Therefore, the synergistic improvement of ion transport and interfacial stability could effectively enhance the reaction kinetics and regulate metal-ion deposition (Figs. 3h and S33). In the bulk solution, the lipopeptide molecules self-assembled into bionic supramolecular nanohelices and their functional groups interacted with the solvated Zn2+, promoting ion transport and increasing ionic conductivities. At the electrode interface, the self-assembled dynamic, adaptive bilayer facilitated Zn2+ interfacial desolvation, accelerated the ion migration, and improved the reaction kinetics [15]. In addition, the bilayer could serve as a protective barrier to regulate the ion flux and electric field distribution, which prevented direct water contact with the anode and inhibited continuous corrosion or hydrogen evolution, thus endorsing uniform metal-ion deposition while impeding dendrite growth or byproduct formation [24].

Improved Electrochemical Stability of the Metal Electrode

Plausibly, under the synergistic effects mentioned above, the bionic self-assembly-reinforced ZIBs may present enhanced performances. Accordingly, the reversibility of the metallic anodes was investigated using the Zn||Zn symmetric cells. Specifically, the reinforced system exhibited an ultralong lifespan exceeding 4000 h at 1 mA cm−2 for 1 mAh cm−2, approximately 40 times longer than that tested in the pristine ZnSO4 electrolyte (Fig. 4a).
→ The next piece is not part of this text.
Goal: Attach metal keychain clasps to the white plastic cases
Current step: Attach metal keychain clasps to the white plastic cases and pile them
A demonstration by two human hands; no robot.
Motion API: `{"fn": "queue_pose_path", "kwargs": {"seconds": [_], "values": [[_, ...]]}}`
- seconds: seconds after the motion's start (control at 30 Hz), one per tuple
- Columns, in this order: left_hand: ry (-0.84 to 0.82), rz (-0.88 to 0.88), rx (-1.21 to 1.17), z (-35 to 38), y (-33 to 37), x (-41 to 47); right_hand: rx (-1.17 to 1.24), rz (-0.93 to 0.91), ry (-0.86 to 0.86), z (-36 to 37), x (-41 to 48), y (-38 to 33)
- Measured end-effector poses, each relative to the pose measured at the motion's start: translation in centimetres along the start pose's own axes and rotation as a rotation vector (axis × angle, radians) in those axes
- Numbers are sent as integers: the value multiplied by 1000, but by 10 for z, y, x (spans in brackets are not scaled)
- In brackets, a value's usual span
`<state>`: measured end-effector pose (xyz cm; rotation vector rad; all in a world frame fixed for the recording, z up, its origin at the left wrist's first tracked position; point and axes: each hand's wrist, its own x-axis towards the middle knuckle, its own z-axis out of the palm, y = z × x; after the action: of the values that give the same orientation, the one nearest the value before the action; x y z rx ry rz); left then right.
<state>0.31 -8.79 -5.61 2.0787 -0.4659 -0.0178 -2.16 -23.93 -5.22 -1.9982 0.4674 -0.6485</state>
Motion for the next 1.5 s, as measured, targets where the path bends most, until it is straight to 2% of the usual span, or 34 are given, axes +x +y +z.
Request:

Even under a higher current density at 5 mA cm−2 for 5 mAh cm−2, the reinforced cell still maintained a prolonged cycle life of over 2250 h (Fig. 4b), achieving an exceptional cumulative plating capacity (CPC) of up to 5.625 Ah cm−2, intensely higher than most of the previously reported cells employing various treatment strategies including electrolyte additives [4958], gel electrolytes [59, 60], anode coatings [61, 62], and functional separators [63] (Fig. 4c, Table S4). Especially, the cell sustained a stable cycling for over 1020 h at 10 mA cm−2 for 5 mAh cm−2 (Fig. S34), notably outperforming the counterpart based on the pristine ZnSO4 solution. These results underscored the critical role of synergistic self-assembly in suppressing side reactions and mitigating dendrite growth, thereby ensuring highly reversible Zn plating/stripping. Moreover, the reinforced Zn||Zn symmetric cells exhibited an outstanding rate performance with lower voltage hysteresis (Fig. S29), maintaining an ultralong lifespan of over 2300 h as the current density repeatedly increased from 0.5 to 2.5 mA cm−2 (Fig. 4d). In addition, FTIR and XPS of cycled Zn electrodes showed unchanged characteristic vibrational bands and N 1s binding energy of C16K (Fig. S35), confirming its molecular integrity. This further highlighted that the synergistic effect of bionic supramolecular nanohelices and bilayers was pivotal for improving the cycling reversibility in metal-ion batteries [64, 65].

Fig. 4.

Fig. 4

Improved electrochemical performance of metal anodes through the synergistic self-assembly strategy. a, b Voltage profiles of the pristine and reinforced Zn||Zn symmetric cells at current densities of 1 and 5 mA cm−2, respectively. The insets show locally magnified voltage profiles at different cycling times. c Comparison of the electrochemical performance in diverse Zn||Zn symmetric cells with different treatment strategies. d Long-term rate performance of the pristine and reinforced Zn||Zn symmetric cells at varied current densities from 0.5 to 2.5 mA cm−2. The inset shows locally magnified voltage profiles at different cycling times. e CLSM along with SEM images corresponding to the rectangular frameworks of the pristine and reinforced Zn anodes after cycling for 10 cycles at 1 mA cm−2 for 1 mAh cm−2. f SEM images of the pristine and reinforced Zn anodes after 50 cycles at 1 mA cm−2 for 1 mAh cm−2, respectively. g CE comparison of the pristine and reinforced Zn||Cu asymmetric cells at 1 mA cm−1 for 0.5 mAh cm−2. The inset presents an enlarged view of the initial 200 cycles. h Cycling performance of the pristine and reinforced Zn||Zn symmetric cells with a high Zn utilization rate of 50% DoDZn

The confocal laser scanning microscopy (CLSM) characterizations demonstrated that the Zn anodes in the reinforced cells still exhibited a smooth and dendrite-free surface after 10 cycles at 1 mA cm−2 for 1 mAh cm−2, showing a dense and uniform layered morphology in the SEM images (Fig. 4e, top panel). As a control, the anode based on the pristine ZnSO4 solution revealed extensively distributed prominent dendrites with loosely packed and disordered structures under the same conditions, which are well-known to severely deteriorate battery lifespan (Fig. 4e, bottom panel). Furthermore, even after 50 cycles the reinforced Zn anodes still maintained a flat and uniform deposition morphology without detectable by-products (Fig. 4f, top panel), contrast to the substantial accumulation of ZHS by-products in the control case (Fig. 4f, bottom panel; Fig. S36) [43]. Therefore, the symmetric cell tests again substantiated that the synergistic effect of the self-assembled nanohelices and bilayers could effectively suppress HER and associated corrosion by facilitating Zn2+ transport and preventing water contact.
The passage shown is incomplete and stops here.